The number of sleep hours amongst students is also vastly influenced by the studies scheduling and curriculum. Modification of the course starting time to later hours may also have a positive effect on the mood and alertness decreasing the general sleepiness. Hence, daytime naps integrated into the study schedules may become a prospective resolution in the facilitation of greater academic performance results of students. Regular 10 to 20 minutes naps are able to enhance attentiveness and memory processes throughout the daytime, affecting the body system better than caffeine in terms of improved recall memory, emotional stability, and efficiency in task accomplishment. As a matter of fact, students with rather higher grades are taking systematic naps while lower performance is shown by those students, who do not sleep during the day. (Eliasson et al. 2009)

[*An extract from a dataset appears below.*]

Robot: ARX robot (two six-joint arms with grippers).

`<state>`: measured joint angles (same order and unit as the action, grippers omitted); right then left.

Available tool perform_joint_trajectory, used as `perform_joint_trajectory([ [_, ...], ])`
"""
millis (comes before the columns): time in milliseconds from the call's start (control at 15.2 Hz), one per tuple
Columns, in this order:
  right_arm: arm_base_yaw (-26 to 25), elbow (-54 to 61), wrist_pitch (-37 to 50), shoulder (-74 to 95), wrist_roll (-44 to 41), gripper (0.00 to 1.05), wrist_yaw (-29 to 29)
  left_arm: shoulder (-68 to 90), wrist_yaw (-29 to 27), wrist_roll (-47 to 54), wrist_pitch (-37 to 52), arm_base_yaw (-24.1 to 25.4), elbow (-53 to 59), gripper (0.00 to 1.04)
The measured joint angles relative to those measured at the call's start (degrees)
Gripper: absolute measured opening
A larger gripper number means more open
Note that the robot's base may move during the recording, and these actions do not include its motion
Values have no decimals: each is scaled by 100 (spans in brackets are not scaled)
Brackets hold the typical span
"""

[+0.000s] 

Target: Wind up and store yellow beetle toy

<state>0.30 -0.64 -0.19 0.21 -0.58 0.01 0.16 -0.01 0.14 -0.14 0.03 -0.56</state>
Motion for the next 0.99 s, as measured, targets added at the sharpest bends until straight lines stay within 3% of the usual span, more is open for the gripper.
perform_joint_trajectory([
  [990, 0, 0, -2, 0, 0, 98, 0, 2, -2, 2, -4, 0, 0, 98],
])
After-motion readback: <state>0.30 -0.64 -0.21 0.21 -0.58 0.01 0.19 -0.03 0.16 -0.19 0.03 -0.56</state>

In addition to the traditional methods of sleep regulation, education institutions may also need to look into more advanced technology-based behavioral sleep therapies for students. Getting to know self-sleep-IQ and how to manage regimes on electronic platforms would be an engaging way for modern students to find a subtle decision for a major problem. Some of the therapies involve personalized e-mail delivery with attached content on sleep stabilization, methods of recreation harmless for sleep cycles, and recommendations for sleep hours, according to the curriculum. Such programs in line with advanced gadget software would enable the reduction of depression and stress signals. Such innovative solutions are highly promising for the students of the future, as it would be extensively comprehensible and economically effective for universities’ budgets, giving out the benefit to both contents and energized students, and high academic performance scores of educational institutions.